Professional services vacancies in the UK declined by 9% in November, marking an end to a 10-month hiring spree, but hiring in all sectors continues to hit new peaks.
Numbers of vacancies had been increasing in each month of 2021, by 6% each month (an average of 32,377 new vacancies each month), according to professional services recruiter Robert Walters, but vacancy numbers in November fell back to a level last seen in May.
The biggest contraction in November was in northern England (-14%) – following the announcement that the HS2 northern rail link would be downgraded. Contractions were also felt in the South (-10%), London (-9%), and the Midlands (-8%).
The fall in vacancies was not a surprise to Chris Poole, managing director of Robert Walters. He said that following the reopening of many sectors post-lockdown “businesses made immediate staffing assessments based on people leaving or not returning, which in-turn led to a short-term spike in hiring that was always going to be temporary”.
He added: “The emergence of a new variant has yet again left members of parliament sitting on either side of the lockdown argument – creating a lingering air of uncertainty across businesses, particularly within the retail, leisure and hospitality space.”
Nationally, the analysis showed professional vacancies were up 110% on 2020 and 55% up when compared with 2019 pre-pandemic numbers. With that, June 2021 was the record month across the period with almost three times the number of vacancies compared with June 2020 (+263%), and over 60% more jobs when compared with June 2019.
Meanwhile, hiring activity has continued to increase, despite the softening vacancy rates and falling candidate supply, found the KPMG and REC Report on Jobs survey published today (9 December).
This “notable imbalance between the supply and demand for workers” has led to further increases in starting pay. The rate of starting salary inflation hit a fresh record in November.
Last month saw permanent placements rising at a sharper rate than in October, the fifth-quickest on record, with IT and computing posted the steepest increase in demand for permanent staff during November, followed closely by hotels and catering.

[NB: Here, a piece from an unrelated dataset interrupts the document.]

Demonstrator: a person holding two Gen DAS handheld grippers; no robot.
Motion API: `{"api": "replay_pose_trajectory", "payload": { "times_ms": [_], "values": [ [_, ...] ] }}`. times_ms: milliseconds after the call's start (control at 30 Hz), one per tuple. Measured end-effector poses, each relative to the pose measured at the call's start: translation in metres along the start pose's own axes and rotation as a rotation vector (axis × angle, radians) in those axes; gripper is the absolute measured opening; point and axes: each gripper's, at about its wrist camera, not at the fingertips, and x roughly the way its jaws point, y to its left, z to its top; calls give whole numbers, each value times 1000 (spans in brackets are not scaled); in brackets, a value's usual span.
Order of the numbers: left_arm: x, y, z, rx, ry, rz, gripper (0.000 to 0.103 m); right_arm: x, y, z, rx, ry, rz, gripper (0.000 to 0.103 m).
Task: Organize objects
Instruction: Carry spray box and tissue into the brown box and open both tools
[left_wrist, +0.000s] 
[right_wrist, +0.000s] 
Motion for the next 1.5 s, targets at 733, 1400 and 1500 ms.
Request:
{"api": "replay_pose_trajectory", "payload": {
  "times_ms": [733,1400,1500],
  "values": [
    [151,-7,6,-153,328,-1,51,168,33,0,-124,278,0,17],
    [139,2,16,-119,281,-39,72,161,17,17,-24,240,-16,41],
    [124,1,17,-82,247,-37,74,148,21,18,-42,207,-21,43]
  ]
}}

The softest rise in permanent vacancies was seen in the retail sector.
Temporary vacancies rose in November, led by hospitality, while retail recorded the slowest increase in short-term vacancies.
The current trajectory is unsustainable in the long run for businesses and the wider economic recovery” – Claire Warnes, KPMG UK
Claire Warnes, head of education, skills and productivity at KPMG UK, said: “The pace of demand for workers is running far faster than supply can keep up with, which is draining an already diminished pool of available talent and feeding into inflationary pressures.
“The current trajectory is unsustainable in the long run for businesses and the wider economic recovery. The priority must be to replenish the workforce and ensure businesses can access the talent they need.”
It was too early to predict what the effect of the Omicron Covid variant would be on the labour market, said Neil Carberry, chief executive of the REC, adding: “December may be slower than previous months as its [Omicron’s] effects feed through. Hospitality will be in the forefront of any changes as we approach the festive season, of course, and the impact of high inflation will also be felt as purses tighten in January.”
The Robert Walters study – part of its 2022 salary guide – found that vacancies within the accounting sector had reverted to 2019 levels, however the increase this year has been primarily from outside the big four accounting firms. In 2019 about 77% of all accountancy vacancies come from the big four, whereas in 2021 (year to date) this has dropped to 69%.
In professional services, there was particularly strong demand for roles around with vacancies up 30% on 2019 – as the government continues to discuss changing taxes to help plug rising costs around Covid and social care. Financial services roles continue to be at record levels – with vacancies up by 76% on average since 2020, and by 30% when compared with 2019 levels.
The legal sector has also had a record year, the analysis revealed, with hiring having already surpassed pre-pandemic 2019 levels by 23%, with one month left on the year.